Assignment:
An exact copy of all the data is the required output.

____

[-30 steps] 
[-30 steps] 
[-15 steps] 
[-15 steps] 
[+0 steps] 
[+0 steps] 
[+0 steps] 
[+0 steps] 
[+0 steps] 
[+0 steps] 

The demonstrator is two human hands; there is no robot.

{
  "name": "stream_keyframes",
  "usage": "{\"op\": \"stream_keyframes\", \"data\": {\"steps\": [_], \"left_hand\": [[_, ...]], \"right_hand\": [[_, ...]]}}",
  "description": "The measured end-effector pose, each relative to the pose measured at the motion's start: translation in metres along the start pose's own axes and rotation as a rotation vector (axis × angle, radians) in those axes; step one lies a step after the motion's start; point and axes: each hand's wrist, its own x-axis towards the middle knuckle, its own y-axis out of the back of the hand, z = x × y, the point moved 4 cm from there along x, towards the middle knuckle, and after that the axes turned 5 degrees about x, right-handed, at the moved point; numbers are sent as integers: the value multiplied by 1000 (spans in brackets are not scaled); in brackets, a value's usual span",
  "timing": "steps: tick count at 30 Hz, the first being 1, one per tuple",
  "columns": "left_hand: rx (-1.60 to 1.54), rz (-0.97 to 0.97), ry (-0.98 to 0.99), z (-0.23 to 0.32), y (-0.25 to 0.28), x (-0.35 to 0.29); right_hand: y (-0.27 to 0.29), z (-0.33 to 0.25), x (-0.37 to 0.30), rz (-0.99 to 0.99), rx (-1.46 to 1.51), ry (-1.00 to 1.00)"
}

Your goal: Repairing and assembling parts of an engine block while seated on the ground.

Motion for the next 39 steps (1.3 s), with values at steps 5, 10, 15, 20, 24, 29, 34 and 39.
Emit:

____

Exercise solution:
[-30 steps] 
[-30 steps] 
[-15 steps] 
[-15 steps] 
[+0 steps] 
[+0 steps] 
[+0 steps] 
[+0 steps] 
[+0 steps] 
[+0 steps] 

The demonstrator is two human hands; there is no robot.

{
  "name": "stream_keyframes",
  "usage": "{\"op\": \"stream_keyframes\", \"data\": {\"steps\": [_], \"left_hand\": [[_, ...]], \"right_hand\": [[_, ...]]}}",
  "description": "The measured end-effector pose, each relative to the pose measured at the motion's start: translation in metres along the start pose's own axes and rotation as a rotation vector (axis × angle, radians) in those axes; step one lies a step after the motion's start; point and axes: each hand's wrist, its own x-axis towards the middle knuckle, its own y-axis out of the back of the hand, z = x × y, the point moved 4 cm from there along x, towards the middle knuckle, and after that the axes turned 5 degrees about x, right-handed, at the moved point; numbers are sent as integers: the value multiplied by 1000 (spans in brackets are not scaled); in brackets, a value's usual span",
  "timing": "steps: tick count at 30 Hz, the first being 1, one per tuple",
  "columns": "left_hand: rx (-1.60 to 1.54), rz (-0.97 to 0.97), ry (-0.98 to 0.99), z (-0.23 to 0.32), y (-0.25 to 0.28), x (-0.35 to 0.29); right_hand: y (-0.27 to 0.29), z (-0.33 to 0.25), x (-0.37 to 0.30), rz (-0.99 to 0.99), rx (-1.46 to 1.51), ry (-1.00 to 1.00)"
}

Your goal: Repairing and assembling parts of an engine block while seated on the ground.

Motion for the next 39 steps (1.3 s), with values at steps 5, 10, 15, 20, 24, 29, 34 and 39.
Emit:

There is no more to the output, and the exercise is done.